Exxon Running into Bearish Trendline

10/17/2019 8:28 am EST

Focus: STOCKS

Elizabeth Harrow

Director of Digital Content, Schaeffer's Investment Research, Inc.

When Exxon has run into the pattern it is currently, it has dropped more than 5% in 15 days, reports Elizabeth Harrow.

Oil major Exxon Mobil (XOM) rallied hard about a month ago, when a drone strike on Saudi Aramco oil processing facilities sent global crude prices skyrocketing. However, XOM quickly topped out around the site of its descending 200-day moving average and resumed its longer-term decline.

The shares have a pattern of finding support around $67, though -- a technical floor that's held up as far back as the August 2011 lows. XOM met back up with this familiar foothold in the early days of October before bouncing higher, as usual, but the energy giant has now barreled into a historically bearish trendline.

Specifically, XOM is now running into its 60-day moving average, which hovers just overhead. According to Schaeffer's Senior Quantitative Analyst Rocky White, there have been five prior instances of Exxon stock testing resistance at its 60-day moving average like this over the past three years. Ten days after a test, XOM is trading down 3.6%, on average; 15 days later, the equity's average return is -5.18%, with only 20% positive returns.
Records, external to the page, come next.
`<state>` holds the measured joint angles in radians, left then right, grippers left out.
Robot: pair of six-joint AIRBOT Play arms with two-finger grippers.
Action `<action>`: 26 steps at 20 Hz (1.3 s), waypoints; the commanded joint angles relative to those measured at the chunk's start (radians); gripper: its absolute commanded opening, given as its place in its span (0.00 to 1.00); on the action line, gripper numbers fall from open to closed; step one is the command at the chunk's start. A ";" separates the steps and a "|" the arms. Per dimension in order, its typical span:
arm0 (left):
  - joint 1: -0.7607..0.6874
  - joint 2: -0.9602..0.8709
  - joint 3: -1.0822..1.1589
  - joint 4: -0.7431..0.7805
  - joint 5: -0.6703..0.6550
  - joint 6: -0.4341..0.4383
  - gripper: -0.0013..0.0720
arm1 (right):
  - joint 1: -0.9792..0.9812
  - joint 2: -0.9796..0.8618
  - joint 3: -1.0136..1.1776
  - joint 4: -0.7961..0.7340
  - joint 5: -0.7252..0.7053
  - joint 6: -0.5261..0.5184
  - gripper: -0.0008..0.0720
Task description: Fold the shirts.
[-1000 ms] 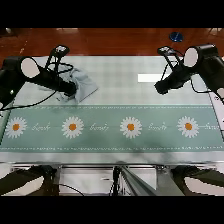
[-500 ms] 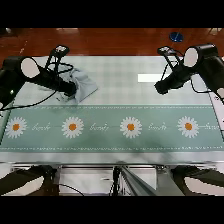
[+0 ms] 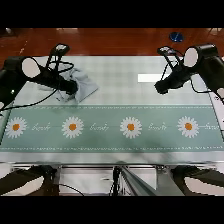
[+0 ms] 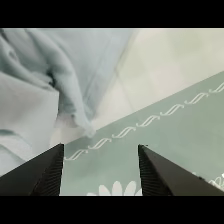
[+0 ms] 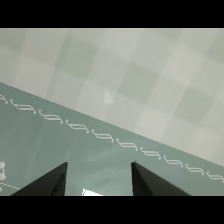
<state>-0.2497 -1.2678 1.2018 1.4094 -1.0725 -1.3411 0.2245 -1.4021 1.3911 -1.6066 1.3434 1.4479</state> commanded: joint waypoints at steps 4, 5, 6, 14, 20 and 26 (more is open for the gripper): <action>0.000 -0.008 0.000 -0.021 0.017 0.001 0.75 | 0.001 0.000 0.001 0.000 -0.010 -0.001 0.64; 0.001 -0.008 0.000 -0.015 0.029 0.010 0.75 | 0.000 0.000 0.001 -0.010 -0.019 -0.002 0.64; 0.006 -0.011 0.000 0.016 0.074 0.030 0.79 | 0.001 0.000 0.001 -0.022 -0.032 -0.002 0.64; 0.201 -0.103 0.000 0.158 0.346 -0.105 1.00 | 0.000 0.000 0.001 -0.060 -0.047 -0.002 0.64; 0.245 -0.323 0.000 0.034 0.346 -0.104 1.00 | 0.001 0.000 0.001 -0.060 -0.046 -0.001 0.64; 0.246 -0.344 0.073 0.023 0.254 -0.101 0.05 | 0.000 0.000 0.001 -0.066 -0.046 -0.001 0.64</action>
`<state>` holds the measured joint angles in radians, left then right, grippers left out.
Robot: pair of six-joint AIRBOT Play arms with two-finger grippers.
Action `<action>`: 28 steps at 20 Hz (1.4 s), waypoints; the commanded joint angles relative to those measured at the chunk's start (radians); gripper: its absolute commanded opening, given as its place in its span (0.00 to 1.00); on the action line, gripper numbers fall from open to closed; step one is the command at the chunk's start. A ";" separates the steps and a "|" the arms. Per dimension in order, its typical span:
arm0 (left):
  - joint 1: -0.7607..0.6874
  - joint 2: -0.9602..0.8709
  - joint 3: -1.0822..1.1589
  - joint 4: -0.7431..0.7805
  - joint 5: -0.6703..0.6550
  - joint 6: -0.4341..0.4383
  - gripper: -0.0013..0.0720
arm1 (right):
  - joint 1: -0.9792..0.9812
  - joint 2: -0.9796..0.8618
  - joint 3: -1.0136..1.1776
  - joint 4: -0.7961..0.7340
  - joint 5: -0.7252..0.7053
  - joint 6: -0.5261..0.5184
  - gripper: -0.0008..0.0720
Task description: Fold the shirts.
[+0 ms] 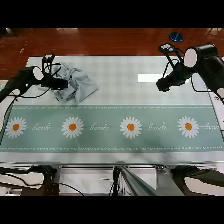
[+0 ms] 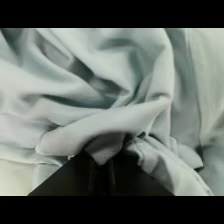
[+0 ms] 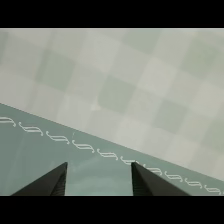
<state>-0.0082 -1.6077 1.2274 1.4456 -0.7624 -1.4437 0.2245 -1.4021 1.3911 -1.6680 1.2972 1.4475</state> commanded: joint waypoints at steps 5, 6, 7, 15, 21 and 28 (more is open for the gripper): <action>-0.019 0.195 0.385 -0.083 -0.167 -0.002 0.05 | 0.001 0.011 0.001 -0.136 0.068 -0.001 0.64; -0.037 0.255 0.444 -0.133 -0.166 -0.001 0.05 | 0.001 0.021 0.001 -0.172 0.092 -0.001 0.64; -0.063 0.313 0.492 -0.162 -0.167 0.000 0.05 | 0.000 0.037 0.001 -0.200 0.113 0.000 0.64; -0.453 0.510 0.513 -0.175 -0.476 -0.003 0.05 | 0.000 0.240 0.001 -0.227 0.125 0.000 0.64; -0.824 0.381 0.192 -0.175 -0.251 -0.028 0.05 | 0.000 0.293 0.001 -0.223 0.169 0.004 0.64; -0.713 0.272 0.296 -0.082 -0.270 -0.008 0.77 | -0.014 0.293 0.000 -0.223 0.172 0.004 0.64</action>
Implied volatility on short-term XOM options is currently running right around two-year averages, per White, and the expected at-the-money put return after this latest 60-day pullback could approach the 163% range as soon as the 10-day mark. In other words, the current XOM sell signal could yield a quick double (and then some) on short-term puts before the company even has a chance to report third-quarter earnings before the market opens on Friday, Nov. 1.
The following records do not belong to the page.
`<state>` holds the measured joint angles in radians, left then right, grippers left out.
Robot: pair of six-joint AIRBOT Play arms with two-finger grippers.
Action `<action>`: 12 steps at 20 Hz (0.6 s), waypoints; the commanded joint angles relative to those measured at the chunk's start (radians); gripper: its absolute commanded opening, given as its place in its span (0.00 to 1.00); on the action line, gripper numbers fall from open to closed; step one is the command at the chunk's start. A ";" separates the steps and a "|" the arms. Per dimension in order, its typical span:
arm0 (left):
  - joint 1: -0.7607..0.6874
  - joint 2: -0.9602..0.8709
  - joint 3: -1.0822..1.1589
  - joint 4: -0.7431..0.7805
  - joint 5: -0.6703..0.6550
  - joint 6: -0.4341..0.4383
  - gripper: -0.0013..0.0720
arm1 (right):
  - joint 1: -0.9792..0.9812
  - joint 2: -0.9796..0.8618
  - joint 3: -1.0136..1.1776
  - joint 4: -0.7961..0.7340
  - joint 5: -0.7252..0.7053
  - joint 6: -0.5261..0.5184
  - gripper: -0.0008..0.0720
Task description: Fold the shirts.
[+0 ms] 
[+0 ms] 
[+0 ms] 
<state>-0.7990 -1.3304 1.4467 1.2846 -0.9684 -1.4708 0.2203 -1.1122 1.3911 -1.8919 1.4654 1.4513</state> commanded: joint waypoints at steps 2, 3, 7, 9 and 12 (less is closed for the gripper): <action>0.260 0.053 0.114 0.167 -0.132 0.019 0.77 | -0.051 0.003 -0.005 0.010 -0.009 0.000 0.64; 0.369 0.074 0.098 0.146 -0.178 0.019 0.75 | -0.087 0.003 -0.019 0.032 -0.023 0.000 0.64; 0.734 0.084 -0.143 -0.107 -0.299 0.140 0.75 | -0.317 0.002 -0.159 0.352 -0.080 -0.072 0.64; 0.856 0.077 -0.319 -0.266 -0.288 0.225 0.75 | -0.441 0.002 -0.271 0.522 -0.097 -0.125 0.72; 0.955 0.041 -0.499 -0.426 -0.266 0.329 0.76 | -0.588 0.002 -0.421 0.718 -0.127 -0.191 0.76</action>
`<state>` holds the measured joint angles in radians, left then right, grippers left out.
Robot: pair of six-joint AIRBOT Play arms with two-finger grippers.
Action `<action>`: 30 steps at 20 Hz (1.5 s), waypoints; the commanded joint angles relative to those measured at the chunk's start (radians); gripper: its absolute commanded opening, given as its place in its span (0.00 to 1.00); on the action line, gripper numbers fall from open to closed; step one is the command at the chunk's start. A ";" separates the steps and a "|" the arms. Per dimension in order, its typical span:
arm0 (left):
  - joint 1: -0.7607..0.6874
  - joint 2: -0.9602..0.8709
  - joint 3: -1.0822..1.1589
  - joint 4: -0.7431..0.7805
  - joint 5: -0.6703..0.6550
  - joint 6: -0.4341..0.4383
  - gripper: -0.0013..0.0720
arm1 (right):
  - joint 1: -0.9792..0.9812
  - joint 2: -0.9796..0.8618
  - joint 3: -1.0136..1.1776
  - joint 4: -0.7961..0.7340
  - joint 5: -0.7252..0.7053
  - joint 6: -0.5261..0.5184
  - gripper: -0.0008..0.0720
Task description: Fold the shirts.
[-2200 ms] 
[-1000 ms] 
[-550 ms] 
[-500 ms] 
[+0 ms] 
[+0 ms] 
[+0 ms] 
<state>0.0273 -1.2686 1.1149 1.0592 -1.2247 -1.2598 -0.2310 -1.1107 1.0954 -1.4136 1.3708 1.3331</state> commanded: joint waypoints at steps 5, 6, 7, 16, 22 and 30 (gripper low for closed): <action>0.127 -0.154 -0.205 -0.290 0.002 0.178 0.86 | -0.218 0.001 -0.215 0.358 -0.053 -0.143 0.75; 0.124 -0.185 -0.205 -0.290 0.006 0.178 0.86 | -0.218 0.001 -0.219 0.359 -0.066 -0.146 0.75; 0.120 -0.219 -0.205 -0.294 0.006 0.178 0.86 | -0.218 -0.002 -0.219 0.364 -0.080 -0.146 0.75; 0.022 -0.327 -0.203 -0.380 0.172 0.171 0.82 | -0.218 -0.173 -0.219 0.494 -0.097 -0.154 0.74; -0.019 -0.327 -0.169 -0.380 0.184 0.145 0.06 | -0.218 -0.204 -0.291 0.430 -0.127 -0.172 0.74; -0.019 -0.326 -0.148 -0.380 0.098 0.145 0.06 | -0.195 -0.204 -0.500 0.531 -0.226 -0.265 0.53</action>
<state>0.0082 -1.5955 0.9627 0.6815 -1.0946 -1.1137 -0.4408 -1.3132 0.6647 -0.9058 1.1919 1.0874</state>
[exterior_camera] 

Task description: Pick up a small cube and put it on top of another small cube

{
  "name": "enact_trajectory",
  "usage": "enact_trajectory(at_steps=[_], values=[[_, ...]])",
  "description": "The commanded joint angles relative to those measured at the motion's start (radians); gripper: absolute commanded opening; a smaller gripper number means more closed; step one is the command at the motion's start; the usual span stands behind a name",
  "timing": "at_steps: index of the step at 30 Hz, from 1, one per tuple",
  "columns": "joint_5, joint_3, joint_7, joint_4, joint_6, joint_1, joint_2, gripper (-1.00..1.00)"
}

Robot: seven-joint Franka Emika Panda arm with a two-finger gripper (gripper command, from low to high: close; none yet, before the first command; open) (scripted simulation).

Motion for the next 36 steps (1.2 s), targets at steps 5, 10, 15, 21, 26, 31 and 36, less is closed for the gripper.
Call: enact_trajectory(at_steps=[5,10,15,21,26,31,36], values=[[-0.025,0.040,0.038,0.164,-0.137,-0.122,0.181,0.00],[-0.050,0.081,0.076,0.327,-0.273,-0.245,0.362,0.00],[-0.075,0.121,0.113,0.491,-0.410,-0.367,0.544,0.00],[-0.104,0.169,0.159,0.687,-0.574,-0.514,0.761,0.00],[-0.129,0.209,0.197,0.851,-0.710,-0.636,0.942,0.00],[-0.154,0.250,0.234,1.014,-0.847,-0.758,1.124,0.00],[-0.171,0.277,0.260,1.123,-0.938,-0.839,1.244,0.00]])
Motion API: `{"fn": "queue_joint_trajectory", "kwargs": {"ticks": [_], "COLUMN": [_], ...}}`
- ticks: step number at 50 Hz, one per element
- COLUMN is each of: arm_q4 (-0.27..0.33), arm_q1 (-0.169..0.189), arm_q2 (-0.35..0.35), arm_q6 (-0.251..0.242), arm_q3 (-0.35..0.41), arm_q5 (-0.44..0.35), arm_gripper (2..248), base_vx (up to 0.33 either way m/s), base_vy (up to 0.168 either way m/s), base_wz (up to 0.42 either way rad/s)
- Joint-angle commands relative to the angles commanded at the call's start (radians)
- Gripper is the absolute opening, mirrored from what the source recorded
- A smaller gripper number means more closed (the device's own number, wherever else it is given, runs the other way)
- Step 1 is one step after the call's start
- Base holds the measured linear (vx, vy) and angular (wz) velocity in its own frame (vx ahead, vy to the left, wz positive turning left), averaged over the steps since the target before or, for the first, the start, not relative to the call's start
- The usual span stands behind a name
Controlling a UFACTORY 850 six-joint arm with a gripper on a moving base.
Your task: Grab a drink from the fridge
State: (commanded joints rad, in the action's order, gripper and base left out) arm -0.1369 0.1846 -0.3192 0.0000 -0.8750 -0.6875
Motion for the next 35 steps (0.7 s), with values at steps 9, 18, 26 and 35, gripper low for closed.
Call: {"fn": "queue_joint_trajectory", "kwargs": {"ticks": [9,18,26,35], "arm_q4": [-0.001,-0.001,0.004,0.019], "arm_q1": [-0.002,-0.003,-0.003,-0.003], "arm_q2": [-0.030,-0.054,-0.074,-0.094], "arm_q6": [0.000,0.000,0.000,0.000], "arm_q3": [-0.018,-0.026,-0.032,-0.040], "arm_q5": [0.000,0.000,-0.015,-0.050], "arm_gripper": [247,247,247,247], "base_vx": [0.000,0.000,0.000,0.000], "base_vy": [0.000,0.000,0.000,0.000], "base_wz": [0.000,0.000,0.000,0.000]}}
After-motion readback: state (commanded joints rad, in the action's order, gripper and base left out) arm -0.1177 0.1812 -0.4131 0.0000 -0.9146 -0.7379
And from a contrarian perspective, the sentiment backdrop suggests there's too much optimism priced into underperforming XOM, which has lagged the broader S&P 500 Index by more than 7 percentage points over the past 20 days, on a relative-strength basis. As the stock heads for a confrontation with a historically bearish trendline, a capitulation by some of these bulls could create fresh headwinds.

For example, during the past 10 days, speculative players on the International Securities Exchange, Cboe Options Exchange and NASDAQ OMX PHLX have bought to open 3.32 calls for every put on XOM, highlighting a strong preference for bullish bets over bearish. In fact, this ratio ranks in the 92nd percentile of its annual range, as traders have shown a greater skew toward calls over puts only 8% of the time in the past year.

Elsewhere, short interest is just beginning to build from very low levels. Short interest rose by 11.2% during the past two reporting periods, but accounts for less than 1% of XOM's float. A continuation of this shorting activity could exacerbate selling pressure on the equity in the weeks ahead.

Finally, it's worth pointing out that the stock sports a healthy Schaeffer's Volatility Scorecard (SVS) of 80 (out of a possible 100). This reading indicates that XOM has consistently exceeded the volatility expectations priced into its options over the last year, which means options buyers have been able to reap the full benefits of leverage on the stock's directional moves.